Preventing Cardiovascular Disease with One Pill?
Summarized by Robert W. Griffith, MD
July 25, 2003
Introduction
Two British professors of medicine have recently made what, on its face, appears to be a revolutionary proposal - a "Polypill" with six ingredients that would cut the rate of cardiovascular disease by over 80%. As heart attack, stroke and other preventable cardiovascular diseases sooner or later kill roughly half the population of Britain, it sounds like an idea to be taken seriously. Although changes in lifestyle (improved diet, no smoking, more exercise) can help reduce cardiovascular mortality, they are difficult to institute on a widespread scale within a reasonable time frame. This summary looks at the evidence collected by the proponents of the proposed Polypill.
The strategy
The approach taken was to simultaneously reduce 4 major cardiovascular risk factors - low density lipoprotein (LDL) cholesterol, blood pressure, serum homocysteine, and platelet function - using medications that are widely accepted as effective and safe, and having minimal side effects. Notably, pretreatment levels of these risk factor measures would be irrelevant.

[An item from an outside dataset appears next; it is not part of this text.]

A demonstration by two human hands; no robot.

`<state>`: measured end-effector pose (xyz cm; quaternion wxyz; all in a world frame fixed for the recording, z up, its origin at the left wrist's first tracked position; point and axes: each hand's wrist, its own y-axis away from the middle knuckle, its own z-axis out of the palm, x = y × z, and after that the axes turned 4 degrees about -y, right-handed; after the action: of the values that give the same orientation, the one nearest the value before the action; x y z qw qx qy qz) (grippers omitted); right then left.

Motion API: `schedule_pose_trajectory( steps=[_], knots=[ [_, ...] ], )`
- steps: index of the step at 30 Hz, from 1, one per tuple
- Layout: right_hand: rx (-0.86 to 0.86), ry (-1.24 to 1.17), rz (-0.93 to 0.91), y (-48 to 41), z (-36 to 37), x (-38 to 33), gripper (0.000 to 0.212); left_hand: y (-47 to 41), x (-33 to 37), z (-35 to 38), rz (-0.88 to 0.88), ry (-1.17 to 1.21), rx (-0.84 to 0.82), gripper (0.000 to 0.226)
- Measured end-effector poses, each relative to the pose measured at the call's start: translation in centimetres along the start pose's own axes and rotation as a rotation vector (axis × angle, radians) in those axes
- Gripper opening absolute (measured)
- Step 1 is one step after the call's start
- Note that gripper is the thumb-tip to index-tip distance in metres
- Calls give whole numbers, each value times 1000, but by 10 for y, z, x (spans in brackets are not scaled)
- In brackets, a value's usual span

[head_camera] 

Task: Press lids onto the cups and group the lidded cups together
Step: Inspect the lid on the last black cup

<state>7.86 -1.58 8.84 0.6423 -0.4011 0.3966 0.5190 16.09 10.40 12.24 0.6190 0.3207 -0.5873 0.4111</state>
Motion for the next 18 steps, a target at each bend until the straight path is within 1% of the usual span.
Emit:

Low density lipoprotein (LDL) cholesterol
Statins represent the drug class of choice for modifying LDL cholesterol levels. In a meta-analysis reported separately, the authors examined 164 short-term and 58 long-term randomized trials of six statins for their ability to reduce LDL cholesterol, ischemic heart disease (IHD) events, and strokes.1 Three statins were selected - atorvastatin, simvastatin, and lovastatin - that, in normally prescribed doses, reduce LDL cholesterol by a mean of 70 mg/dL (1.8 mmol/L), IHD events at age 60 by 61%, and strokes by 17%.
Blood pressure
Five main categories of antihypertensives were studied, using analyses of 354 randomized trials.2 They were: thiazide diuretics, beta-blockers, ACE inhibitors, angiotensin II receptor blockers (ARBs) and calcium channel blockers. The average 24-hour reductions in blood pressure were calculated for each drug at standard doses (i.e. the 'recommended' doses) and at half-standard and double-standard doses. All 5 categories of drug produced similar reductions, with averages of 9.1 mm Hg (systolic), 5.5 mm Hg (diastolic) at standard doses, and 7.1 mm Hg (systolic), 4.4 mm Hg (diastolic) at the half-standard doses.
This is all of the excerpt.